The Potomac School Alumni Office
cordially invites you to an evening with
Renée Lettow Lerner '83
author of
The Jury - A Very Short Introduction
Tuesday, February 6, Arundel Family Library
6:30 - 7:00 pm
Hors d'Oevurves & Drinks
7:00 - 8:00 pm
Reading & Discussion with Renée Lettow Lerner '83
Moderated by Dr. Paul Lettow '95
8:00 pm
Dessert and Coffee
Renee will be signing books at the end of the program. You can buy your book at the program, online, or wherever you buy your books!
RSVP for the event
ABOUT THE BOOK
From ancient Athens to modern Asia, cultures have wanted ordinary people involved in making legal decisions. This Very Short Introduction charts juries from antiquity through the English-speaking world and beyond to Europe, Latin America, Africa, and Asia. Today, juries have become a symbol of democracy and popular legitimacy.
But in English-speaking countries, jury trials are declining. Civil juries have been virtually abolished everywhere except the United States, and plea bargaining is taking the place of criminal jury trials. In this book, Renée Lettow Lerner describes the benefits and challenges of using juries, including jury nullification. She considers how innovations from non-English-speaking countries may be key to the survival of citizen participation in the legal system.
Along the way, the book tells how a small German state invented a way of using jurors that is now found around the world. And it reveals why some defendants preferred to be crushed to death by weights rather than convicted by a jury.
ABOUT THE AUTHOR
Renée Lettow Lerner is the Donald Phillip Rothschild Research Professor of Law at George Washington University Law School. She writes about and teaches legal history, criminal procedure, and comparative law.
Renée has spent twenty-five years researching the jury—past, present, and around the world. She studied English legal history as a Rhodes Scholar at Oxford University. She graduated from Yale Law School and was a law clerk to Justice Anthony M. Kennedy of the U.S. Supreme Court and to Judge Stephen F. Williams of the U.S. Court of Appeals for the District of Columbia Circuit.
Renée was a witness in a murder case in Paris, France, before a mixed panel of professional judges and lay jurors. She was in the jury pool for a criminal case in Washington, DC but was struck after the prosecutor asked her what courses she taught as a law professor, and she said criminal procedure.
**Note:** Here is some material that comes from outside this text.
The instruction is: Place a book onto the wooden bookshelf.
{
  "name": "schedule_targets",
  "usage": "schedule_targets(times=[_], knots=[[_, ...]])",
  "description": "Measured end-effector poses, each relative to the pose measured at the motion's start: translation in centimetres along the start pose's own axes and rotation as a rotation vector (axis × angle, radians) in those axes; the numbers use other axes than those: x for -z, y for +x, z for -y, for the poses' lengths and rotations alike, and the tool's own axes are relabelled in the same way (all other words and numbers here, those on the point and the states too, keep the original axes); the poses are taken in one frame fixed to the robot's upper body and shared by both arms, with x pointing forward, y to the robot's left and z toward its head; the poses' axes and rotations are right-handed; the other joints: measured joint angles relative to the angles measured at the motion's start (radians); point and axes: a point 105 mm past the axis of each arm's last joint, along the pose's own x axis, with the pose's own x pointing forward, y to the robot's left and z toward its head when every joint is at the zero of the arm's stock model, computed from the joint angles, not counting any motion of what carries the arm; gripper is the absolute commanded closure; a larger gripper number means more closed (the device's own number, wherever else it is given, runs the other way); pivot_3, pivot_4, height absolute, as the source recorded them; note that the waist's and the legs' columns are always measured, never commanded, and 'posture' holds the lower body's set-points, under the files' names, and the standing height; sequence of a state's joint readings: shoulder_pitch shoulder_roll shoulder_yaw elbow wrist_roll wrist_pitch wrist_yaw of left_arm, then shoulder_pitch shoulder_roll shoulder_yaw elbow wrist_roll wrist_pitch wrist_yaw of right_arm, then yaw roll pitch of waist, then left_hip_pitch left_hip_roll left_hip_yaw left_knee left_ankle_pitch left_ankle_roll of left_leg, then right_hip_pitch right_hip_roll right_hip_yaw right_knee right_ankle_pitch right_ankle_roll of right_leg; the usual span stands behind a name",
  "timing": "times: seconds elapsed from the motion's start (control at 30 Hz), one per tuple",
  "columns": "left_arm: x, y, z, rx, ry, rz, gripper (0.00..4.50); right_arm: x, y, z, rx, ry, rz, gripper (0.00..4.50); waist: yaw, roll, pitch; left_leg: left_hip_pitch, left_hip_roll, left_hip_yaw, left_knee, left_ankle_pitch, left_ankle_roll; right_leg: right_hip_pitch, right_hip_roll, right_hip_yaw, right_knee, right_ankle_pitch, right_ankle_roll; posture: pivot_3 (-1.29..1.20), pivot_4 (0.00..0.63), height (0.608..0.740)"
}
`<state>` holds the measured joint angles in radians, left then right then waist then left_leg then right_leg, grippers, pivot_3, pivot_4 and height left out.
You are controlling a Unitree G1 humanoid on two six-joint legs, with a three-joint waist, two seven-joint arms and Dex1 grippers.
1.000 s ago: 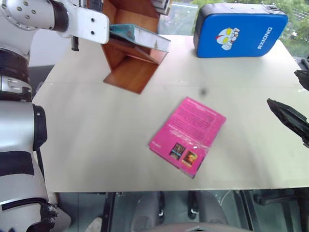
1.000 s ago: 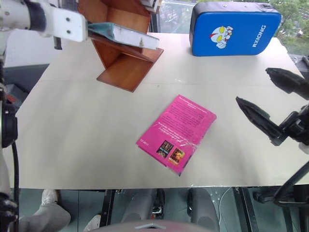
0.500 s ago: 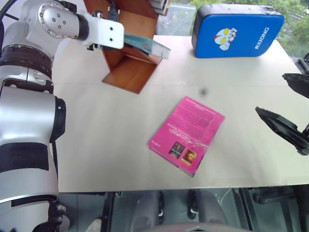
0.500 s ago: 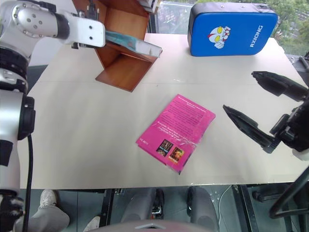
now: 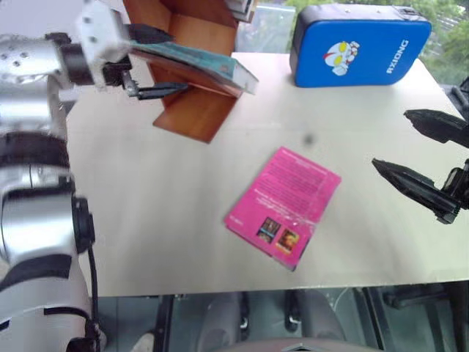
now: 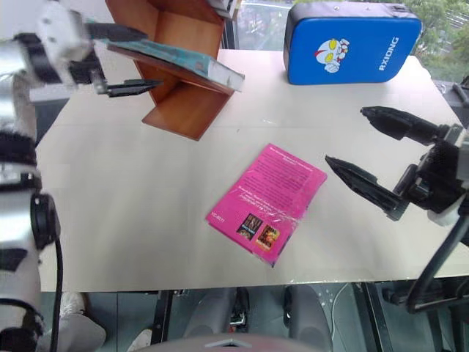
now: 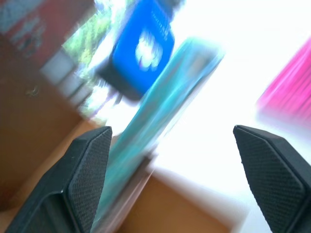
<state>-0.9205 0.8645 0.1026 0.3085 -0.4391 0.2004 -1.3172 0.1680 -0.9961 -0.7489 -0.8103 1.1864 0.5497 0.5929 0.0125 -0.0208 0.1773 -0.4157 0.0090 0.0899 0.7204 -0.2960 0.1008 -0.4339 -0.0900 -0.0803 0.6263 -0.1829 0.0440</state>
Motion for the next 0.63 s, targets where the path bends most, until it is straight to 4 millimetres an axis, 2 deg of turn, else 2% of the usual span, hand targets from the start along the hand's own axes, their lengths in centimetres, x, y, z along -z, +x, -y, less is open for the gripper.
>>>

Moderator: Dr. Paul Lettow '95
Paul Lettow is a senior fellow at the American Enterprise Institute (AEI), where he focuses on US foreign policy, US grand strategy, and strategic competition with China and Russia. He is concurrently a senior fellow at the America in the World Consortium, a partnership of universities (Duke, Johns Hopkins, and the University of Texas at Austin) dedicated to policy-relevant research. Dr. Lettow has a JD from Harvard Law School, a DPhil in international relations from Oxford University (Christ Church), and an AB in history from Princeton University.